* [TASK DESCRIPTION]:
This calls for a word-for-word copy of all the data, with each picture removed.
============
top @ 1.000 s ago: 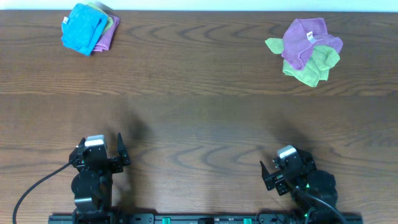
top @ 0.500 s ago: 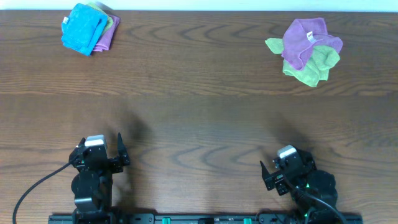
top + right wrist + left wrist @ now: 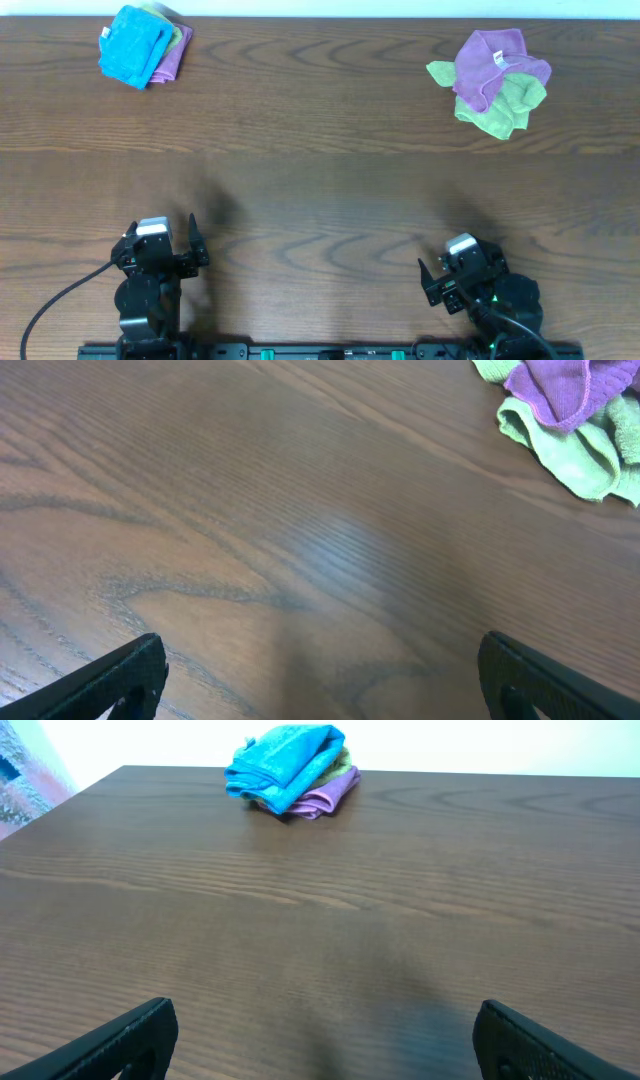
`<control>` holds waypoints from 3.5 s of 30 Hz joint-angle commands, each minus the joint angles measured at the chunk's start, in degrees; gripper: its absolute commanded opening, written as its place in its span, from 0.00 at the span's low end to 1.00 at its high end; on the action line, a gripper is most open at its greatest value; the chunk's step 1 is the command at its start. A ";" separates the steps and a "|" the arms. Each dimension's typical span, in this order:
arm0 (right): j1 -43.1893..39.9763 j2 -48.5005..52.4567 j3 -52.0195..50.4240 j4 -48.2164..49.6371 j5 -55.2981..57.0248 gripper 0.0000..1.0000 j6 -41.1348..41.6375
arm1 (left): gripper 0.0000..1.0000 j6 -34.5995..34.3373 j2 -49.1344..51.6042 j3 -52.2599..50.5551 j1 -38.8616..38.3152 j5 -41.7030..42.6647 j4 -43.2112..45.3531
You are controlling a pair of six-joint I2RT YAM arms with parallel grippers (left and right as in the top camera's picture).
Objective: Fold the cloth
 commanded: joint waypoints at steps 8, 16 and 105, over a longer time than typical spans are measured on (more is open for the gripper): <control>-0.46 -0.52 -0.96 -0.07 0.00 0.99 -0.61 | 0.95 0.81 -0.35 -1.31 -0.17 -0.98 -0.31; -0.46 -0.52 -0.96 -0.07 0.00 0.99 -0.61 | 0.95 0.81 -0.35 -1.31 -0.17 -0.98 -0.31; -18.62 110.95 65.05 37.81 -9.42 0.72 26.38 | 0.95 0.81 -0.35 -1.31 -0.17 -0.98 -0.31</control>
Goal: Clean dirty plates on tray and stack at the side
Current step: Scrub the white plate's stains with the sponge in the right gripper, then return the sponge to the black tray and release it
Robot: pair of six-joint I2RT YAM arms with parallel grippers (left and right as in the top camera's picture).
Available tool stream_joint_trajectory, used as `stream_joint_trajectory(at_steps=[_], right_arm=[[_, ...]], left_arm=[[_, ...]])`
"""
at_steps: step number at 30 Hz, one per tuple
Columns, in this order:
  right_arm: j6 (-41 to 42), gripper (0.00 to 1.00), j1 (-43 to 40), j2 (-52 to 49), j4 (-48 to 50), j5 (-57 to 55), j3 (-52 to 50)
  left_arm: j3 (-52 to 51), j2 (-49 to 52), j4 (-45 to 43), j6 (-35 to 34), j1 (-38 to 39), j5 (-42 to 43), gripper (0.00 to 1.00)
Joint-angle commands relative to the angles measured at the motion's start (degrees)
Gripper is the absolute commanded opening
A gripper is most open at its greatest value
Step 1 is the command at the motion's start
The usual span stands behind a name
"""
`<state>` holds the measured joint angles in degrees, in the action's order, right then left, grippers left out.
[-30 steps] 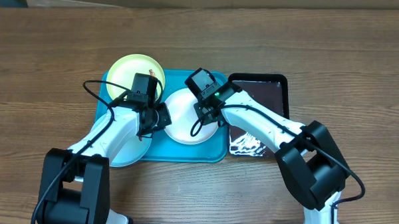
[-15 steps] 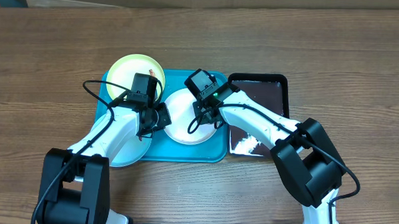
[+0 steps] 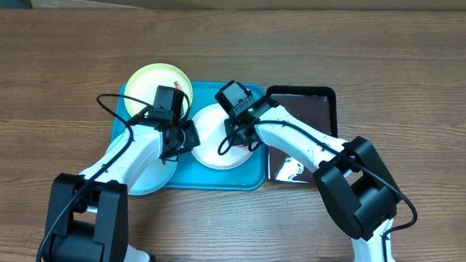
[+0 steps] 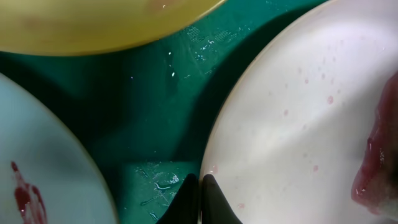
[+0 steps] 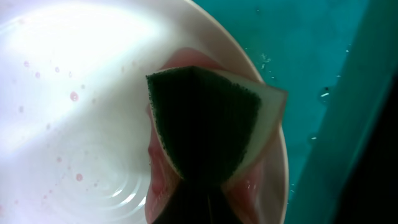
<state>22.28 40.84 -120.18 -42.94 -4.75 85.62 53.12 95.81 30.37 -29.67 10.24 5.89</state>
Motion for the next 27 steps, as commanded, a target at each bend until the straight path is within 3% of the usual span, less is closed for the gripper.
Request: stream_joint_trajectory(at_steps=[1,11,18,27], right_arm=[[0.5,0.04,0.3,-3.3,1.2,10.1,-0.2],[0.1,0.04,0.2,-3.3,4.9,26.1,0.0],[-3.2,0.04,-3.6,-1.4,6.1,35.0,5.9],[-7.7,0.04,-13.9,7.5,-6.0,34.4,11.2]], left_arm=[[-0.3,0.3,-0.3,0.0,0.1,-0.1,0.04],[-0.3,0.3,-0.5,0.1,0.1,-0.1,0.04],[-0.3,0.3,-0.4,0.1,0.1,-0.1,0.04],[-0.3,0.3,-0.4,0.1,0.1,-0.1,0.04]])
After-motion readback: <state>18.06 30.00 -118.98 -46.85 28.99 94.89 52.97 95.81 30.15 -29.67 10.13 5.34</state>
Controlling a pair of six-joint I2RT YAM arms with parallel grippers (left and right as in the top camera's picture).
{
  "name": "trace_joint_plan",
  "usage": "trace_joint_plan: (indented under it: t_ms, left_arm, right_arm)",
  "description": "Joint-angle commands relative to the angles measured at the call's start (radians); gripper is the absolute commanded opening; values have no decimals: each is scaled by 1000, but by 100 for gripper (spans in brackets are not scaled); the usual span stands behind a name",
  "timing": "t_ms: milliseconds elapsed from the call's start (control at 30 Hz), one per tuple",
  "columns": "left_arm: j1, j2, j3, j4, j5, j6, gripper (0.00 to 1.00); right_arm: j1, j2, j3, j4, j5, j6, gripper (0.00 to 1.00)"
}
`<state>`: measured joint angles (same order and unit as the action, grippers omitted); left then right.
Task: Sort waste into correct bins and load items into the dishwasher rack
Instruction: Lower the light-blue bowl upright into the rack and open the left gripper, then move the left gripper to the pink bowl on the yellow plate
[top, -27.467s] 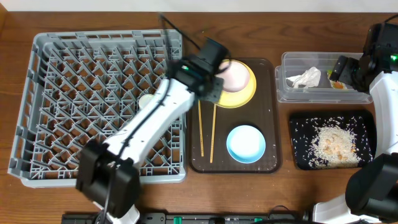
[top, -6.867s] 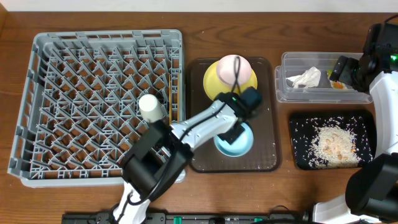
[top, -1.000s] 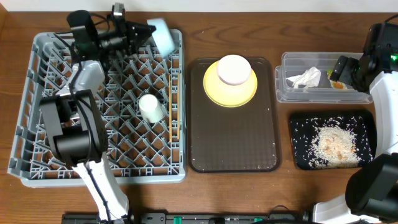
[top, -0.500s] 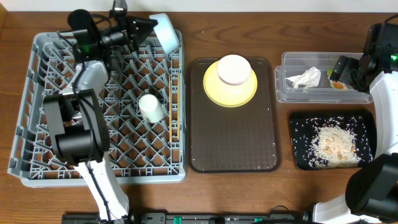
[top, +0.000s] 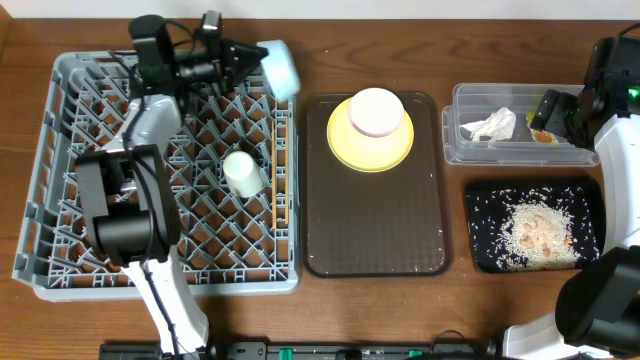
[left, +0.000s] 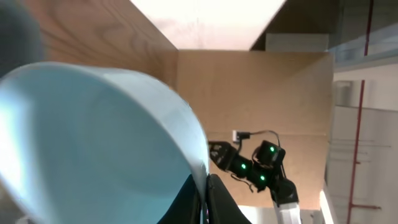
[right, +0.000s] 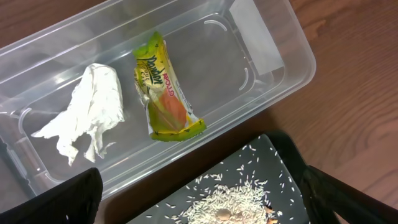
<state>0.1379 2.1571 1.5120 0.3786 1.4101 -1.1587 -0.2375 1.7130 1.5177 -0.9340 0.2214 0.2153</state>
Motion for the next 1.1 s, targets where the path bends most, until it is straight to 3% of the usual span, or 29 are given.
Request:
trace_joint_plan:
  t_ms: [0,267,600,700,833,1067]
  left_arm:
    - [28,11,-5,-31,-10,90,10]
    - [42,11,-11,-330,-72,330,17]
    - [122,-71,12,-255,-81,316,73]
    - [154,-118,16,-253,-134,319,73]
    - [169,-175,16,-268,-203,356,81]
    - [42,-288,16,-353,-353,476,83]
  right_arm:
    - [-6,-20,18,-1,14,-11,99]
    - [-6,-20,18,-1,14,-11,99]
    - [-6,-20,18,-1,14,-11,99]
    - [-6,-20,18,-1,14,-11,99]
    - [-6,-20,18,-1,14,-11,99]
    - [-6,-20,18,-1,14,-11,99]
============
* [EXPECTED ANSWER]:
top @ 1.000 s ago: 
top @ 0.500 s ago: 
top + right wrist + left wrist @ now: 
`<control>` holds waypoints from 3.5 s of 30 Hz joint-angle commands, each minus the joint angles measured at the chunk's start, in degrees; gripper: its absolute commanded opening, written as its place in its span, from 0.00 at the span's low end to 1.00 at its high end; on the action line, a gripper is most open at its greatest value; the chunk's step 1 is the command at its start. A ";" separates the steps and a "|" the arms. Each dimension's typical span, in this order:
arm0 (right): j1 -43.1893..39.9763 j2 -48.5005..52.4567 j3 -52.0195..50.4240 j4 -48.2164..49.6371 j5 -55.2981..57.0248 gripper 0.0000..1.0000 j6 -41.1348..41.6375
arm1 (left): gripper 0.0000..1.0000 j6 -34.5995..34.3373 j2 -49.1344..51.6042 j3 -52.2599..50.5551 j1 -38.8616..38.3152 j5 -41.7030..42.6647 j4 -43.2112..45.3531
You are controlling a pair of six-joint I2RT YAM arms with parallel grippers (left and right as in the top camera's picture).
Objective: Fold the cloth
 commanded: joint waypoints at steps 8, 16 and 105, over a longer time than typical spans are measured on (more is open for the gripper): <control>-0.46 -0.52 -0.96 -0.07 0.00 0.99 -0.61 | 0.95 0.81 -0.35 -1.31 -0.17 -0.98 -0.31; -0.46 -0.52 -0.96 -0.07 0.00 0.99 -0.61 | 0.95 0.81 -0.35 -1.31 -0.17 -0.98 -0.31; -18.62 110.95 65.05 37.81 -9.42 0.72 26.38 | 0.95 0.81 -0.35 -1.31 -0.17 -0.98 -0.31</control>
Goal: Clean dirty plates on tray and stack at the side
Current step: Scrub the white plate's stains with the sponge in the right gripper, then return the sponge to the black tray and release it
Robot: pair of six-joint I2RT YAM arms with parallel grippers (left and right as in the top camera's picture).
Available tool stream_joint_trajectory, used as `stream_joint_trajectory(at_steps=[_], right_arm=[[_, ...]], left_arm=[[_, ...]])`
"""
at_steps: step number at 30 Hz, one per tuple
Columns, in this order:
  right_arm: j6 (-41 to 42), gripper (0.00 to 1.00), j1 (-43 to 40), j2 (-52 to 49), j4 (-48 to 50), j5 (-57 to 55), j3 (-52 to 50)
  left_arm: j3 (-52 to 51), j2 (-49 to 52), j4 (-45 to 43), j6 (-35 to 34), j1 (-38 to 39), j5 (-42 to 43), gripper (0.00 to 1.00)
Joint-angle commands relative to the angles measured at the motion's start (degrees)
Gripper is the absolute commanded opening
A gripper is most open at its greatest value
Step 1 is the command at the motion's start
The usual span stands behind a name
"""
`<state>` holds the measured joint angles in degrees, in the action's order, right then left, grippers left out.
[-30 steps] 
[-15 steps] 
[+0 steps] 
[+0 steps] 
[+0 steps] 
<state>22.28 40.84 -120.18 -42.94 -4.75 85.62 53.12 95.81 30.37 -29.67 10.24 5.89</state>
Motion for the next 27 steps, as commanded, a target at each bend until the straight path is within 3% of the usual span, less is closed for the gripper.
Request: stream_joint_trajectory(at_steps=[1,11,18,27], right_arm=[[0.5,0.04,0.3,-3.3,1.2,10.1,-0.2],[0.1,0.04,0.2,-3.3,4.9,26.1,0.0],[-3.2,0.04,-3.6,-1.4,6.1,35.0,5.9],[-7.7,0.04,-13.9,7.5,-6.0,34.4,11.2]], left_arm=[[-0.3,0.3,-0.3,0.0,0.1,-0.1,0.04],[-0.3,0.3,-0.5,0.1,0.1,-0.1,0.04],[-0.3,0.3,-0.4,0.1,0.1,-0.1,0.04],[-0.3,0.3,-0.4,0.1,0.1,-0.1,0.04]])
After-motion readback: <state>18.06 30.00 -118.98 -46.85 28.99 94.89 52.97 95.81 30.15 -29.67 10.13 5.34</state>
Controlling a pair of six-joint I2RT YAM arms with parallel grippers (left and right as in the top camera's picture).
{
  "name": "trace_joint_plan",
  "usage": "trace_joint_plan: (indented under it: t_ms, left_arm, right_arm)",
  "description": "Joint-angle commands relative to the angles measured at the call's start (radians); gripper is the absolute commanded opening; values have no decimals: each is scaled by 1000, but by 100 for gripper (spans in brackets are not scaled); the usual span stands behind a name",
  "timing": "t_ms: milliseconds elapsed from the call's start (control at 30 Hz), one per tuple",
  "columns": "left_arm: j1, j2, j3, j4, j5, j6, gripper (0.00 to 1.00); right_arm: j1, j2, j3, j4, j5, j6, gripper (0.00 to 1.00)"
}
`<state>`: measured joint angles (same order and unit as the action, grippers omitted); left then right.
Task: Sort waste into correct bins and load items into the dishwasher rack
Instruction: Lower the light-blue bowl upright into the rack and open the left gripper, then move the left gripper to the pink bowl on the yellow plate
[top, -27.467s] 
[top, -6.867s] 
[top, -1.000s] 
[top, -0.500s] 
[top, +0.000s] 
[left, +0.000s] 
[right, +0.000s] 
<state>0.1379 2.1571 1.5120 0.3786 1.4101 -1.1587 -0.2375 1.7130 1.5177 -0.9340 0.2214 0.2153</state>
Motion for the next 1.1 s, targets where the path bends most, until it is straight to 3% of the usual span, or 29 are given.
Request:
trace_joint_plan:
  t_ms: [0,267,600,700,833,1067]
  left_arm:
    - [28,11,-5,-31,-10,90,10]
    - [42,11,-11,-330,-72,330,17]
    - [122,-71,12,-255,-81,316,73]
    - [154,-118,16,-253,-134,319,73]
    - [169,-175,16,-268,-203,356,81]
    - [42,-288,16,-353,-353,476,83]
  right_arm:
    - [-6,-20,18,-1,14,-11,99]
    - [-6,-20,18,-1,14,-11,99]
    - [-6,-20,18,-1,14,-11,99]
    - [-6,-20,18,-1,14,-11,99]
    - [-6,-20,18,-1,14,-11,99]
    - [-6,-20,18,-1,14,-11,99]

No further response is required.